How dared he talk to her as if she were nothing more than a notch on his bedpost?
Consumed with a fury she only partly understood, she flung open the front door and ran out into the night. Cutting through the trees, she saw the lights of the villa in the distance, along with the lights of the car just approaching it.
The lead in her limbs had gone. Her legs were now seemingly made of air as she flew over the fields, running faster than she’d ever known she could, the wind rippling against her face, the skirt of her blue summer dress billowing out behind her.
It seemed as if no time had passed before she set the security lights ablaze. In the time it had taken her to race there the car had dropped Talos off and begun its return journey to the palace.

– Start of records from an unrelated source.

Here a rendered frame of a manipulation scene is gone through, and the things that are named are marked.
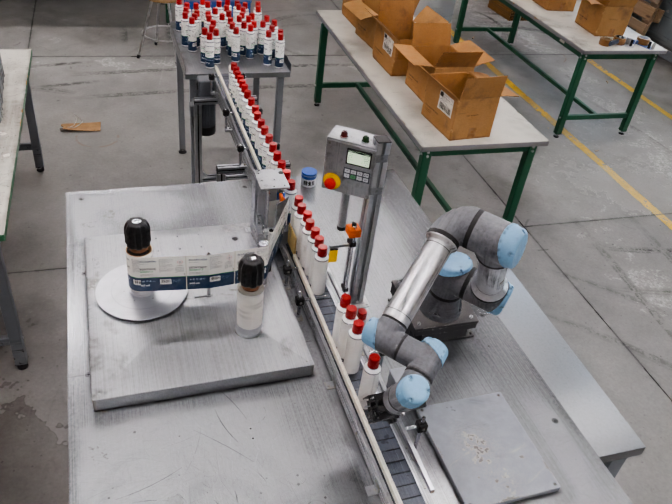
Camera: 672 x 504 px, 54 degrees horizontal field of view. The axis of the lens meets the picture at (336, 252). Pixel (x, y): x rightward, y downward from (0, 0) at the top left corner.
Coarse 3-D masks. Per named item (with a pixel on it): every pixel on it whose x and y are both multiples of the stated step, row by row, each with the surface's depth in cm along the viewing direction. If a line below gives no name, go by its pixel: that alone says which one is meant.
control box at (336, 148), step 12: (336, 132) 211; (348, 132) 212; (360, 132) 213; (336, 144) 208; (348, 144) 207; (360, 144) 207; (372, 144) 207; (336, 156) 211; (372, 156) 207; (324, 168) 215; (336, 168) 213; (360, 168) 211; (372, 168) 209; (324, 180) 217; (336, 180) 216; (348, 180) 214; (348, 192) 217; (360, 192) 216
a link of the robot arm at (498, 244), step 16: (480, 224) 178; (496, 224) 177; (512, 224) 178; (464, 240) 180; (480, 240) 178; (496, 240) 176; (512, 240) 175; (480, 256) 183; (496, 256) 177; (512, 256) 176; (480, 272) 198; (496, 272) 192; (480, 288) 209; (496, 288) 205; (512, 288) 215; (480, 304) 216; (496, 304) 214
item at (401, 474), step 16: (304, 288) 241; (320, 304) 235; (352, 384) 207; (384, 432) 194; (384, 448) 189; (400, 448) 190; (400, 464) 186; (384, 480) 181; (400, 480) 182; (400, 496) 178; (416, 496) 179
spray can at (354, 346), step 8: (360, 320) 201; (352, 328) 201; (360, 328) 199; (352, 336) 201; (360, 336) 201; (352, 344) 202; (360, 344) 202; (352, 352) 204; (360, 352) 205; (344, 360) 209; (352, 360) 206; (352, 368) 208
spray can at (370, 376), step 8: (368, 360) 190; (376, 360) 188; (368, 368) 190; (376, 368) 190; (368, 376) 191; (376, 376) 191; (360, 384) 196; (368, 384) 193; (376, 384) 194; (360, 392) 197; (368, 392) 195; (360, 400) 198
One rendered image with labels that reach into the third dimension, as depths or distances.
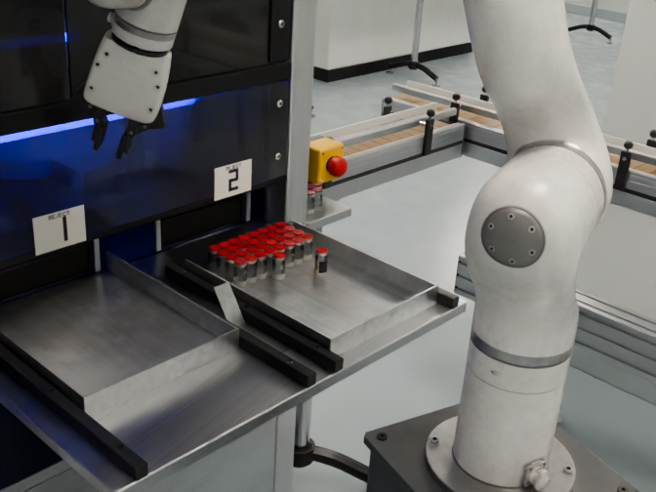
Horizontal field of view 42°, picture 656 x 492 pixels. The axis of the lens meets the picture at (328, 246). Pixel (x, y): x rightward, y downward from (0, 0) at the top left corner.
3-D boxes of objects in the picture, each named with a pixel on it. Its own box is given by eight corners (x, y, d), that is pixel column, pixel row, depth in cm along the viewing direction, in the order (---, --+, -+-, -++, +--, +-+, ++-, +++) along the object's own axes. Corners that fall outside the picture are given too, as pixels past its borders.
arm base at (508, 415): (606, 487, 108) (637, 362, 100) (486, 535, 99) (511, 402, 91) (508, 405, 122) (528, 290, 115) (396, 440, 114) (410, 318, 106)
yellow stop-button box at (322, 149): (292, 175, 173) (294, 141, 170) (317, 167, 178) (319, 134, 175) (319, 185, 168) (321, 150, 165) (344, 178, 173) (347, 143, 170)
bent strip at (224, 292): (213, 320, 135) (213, 287, 133) (227, 313, 137) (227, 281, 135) (275, 356, 127) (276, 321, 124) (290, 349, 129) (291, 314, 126)
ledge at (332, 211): (261, 210, 181) (261, 202, 180) (305, 195, 189) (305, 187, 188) (307, 231, 172) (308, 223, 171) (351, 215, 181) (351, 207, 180)
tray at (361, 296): (185, 277, 147) (184, 259, 146) (294, 237, 165) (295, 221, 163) (329, 359, 127) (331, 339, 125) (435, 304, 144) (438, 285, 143)
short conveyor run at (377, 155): (273, 226, 178) (276, 154, 171) (225, 204, 187) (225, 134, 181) (466, 158, 224) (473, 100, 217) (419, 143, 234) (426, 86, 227)
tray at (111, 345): (-38, 318, 131) (-41, 299, 130) (108, 268, 149) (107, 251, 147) (85, 420, 110) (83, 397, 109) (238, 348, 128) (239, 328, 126)
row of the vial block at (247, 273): (230, 284, 146) (230, 260, 144) (306, 255, 158) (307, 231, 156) (239, 289, 144) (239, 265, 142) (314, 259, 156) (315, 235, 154)
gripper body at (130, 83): (97, 27, 110) (77, 104, 115) (174, 58, 111) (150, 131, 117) (111, 11, 116) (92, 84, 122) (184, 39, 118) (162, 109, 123)
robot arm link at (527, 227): (583, 333, 105) (623, 146, 95) (540, 408, 90) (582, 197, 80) (489, 305, 110) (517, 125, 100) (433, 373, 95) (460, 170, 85)

As she banged on the front door with her fist, then punched the doorbell, she was assailed with memories of that morning a month before, when Talos had knocked on her own front door and turned her world on its axis.
The door was wrenched open.
Talos stood there, staring at her as if she’d just appeared from the moon.
‘Sharing your bed doesn’t mean I presume you owe me anything—let alone know what’s going on in your head,’ she spat from her place on the doorstep, before he could utter a word. ‘But we’ve shared more than just a bed. Or at least I have.’
He looked murderous. He looked as if he wanted nothing more than to wrap his hands around her throat.
‘Have you run all the way here from the cottage in the dark? Are you insane? It’s the middle of the night—there could be anyone out there!’
‘You didn’t worry about that the other night when I walked here in the dark.’
Suddenly the exertion of her run hit her and she bent over, grabbing her knees as she fought desperately to breathe. God, but her lungs burned.
‘Amalie?’
She lifted her head to look at him, puffing in air until she felt able to straighten again.
He stared at her with eyes now curiously vacant. His detachment ratcheted her fury up another notch.
She straightened. ‘Do not treat me as if I’m some nothing you had sex with just because it was available. It was more than that and you know it—and you owe me more than to treat me like that.’
‘I do not owe you anything. If you think your being a virgin before we became lovers means I have to treat you—’
‘It’s nothing to do with me being a virgin!’ she yelled, punching him in the shoulder.
He didn’t so much as jolt.
‘This is to do with me sharing everything with you. I spilled my guts about my childhood and my life to you. I gave you everything! I didn’t expect a marriage proposal, or declarations of love, but I did expect some respect.’
‘It was never my intention to be disrespectful.’
‘Then what was your intention? Tell me, damn you. Why have you closed yourself off? I thought you were frustrated because I’m still struggling to play with the orchestra, but now I’m wondering if you’re just bored with me. Is that it? Are you too gutless to tell me that you don’t want me any more and rather than come out and say it you’re taking the coward’s way of withdrawing, hoping I’ll get the hint?’
Her voice had risen to a shout. No doubt half the live-in staff had been woken.
Suddenly he jerked forward and grabbed her forearm. ‘Come with me,’ he said through gritted teeth, marching her through the reception room, down a wide corridor and through a door that revealed what at first glance appeared to be an office, filled with plush masculine furniture.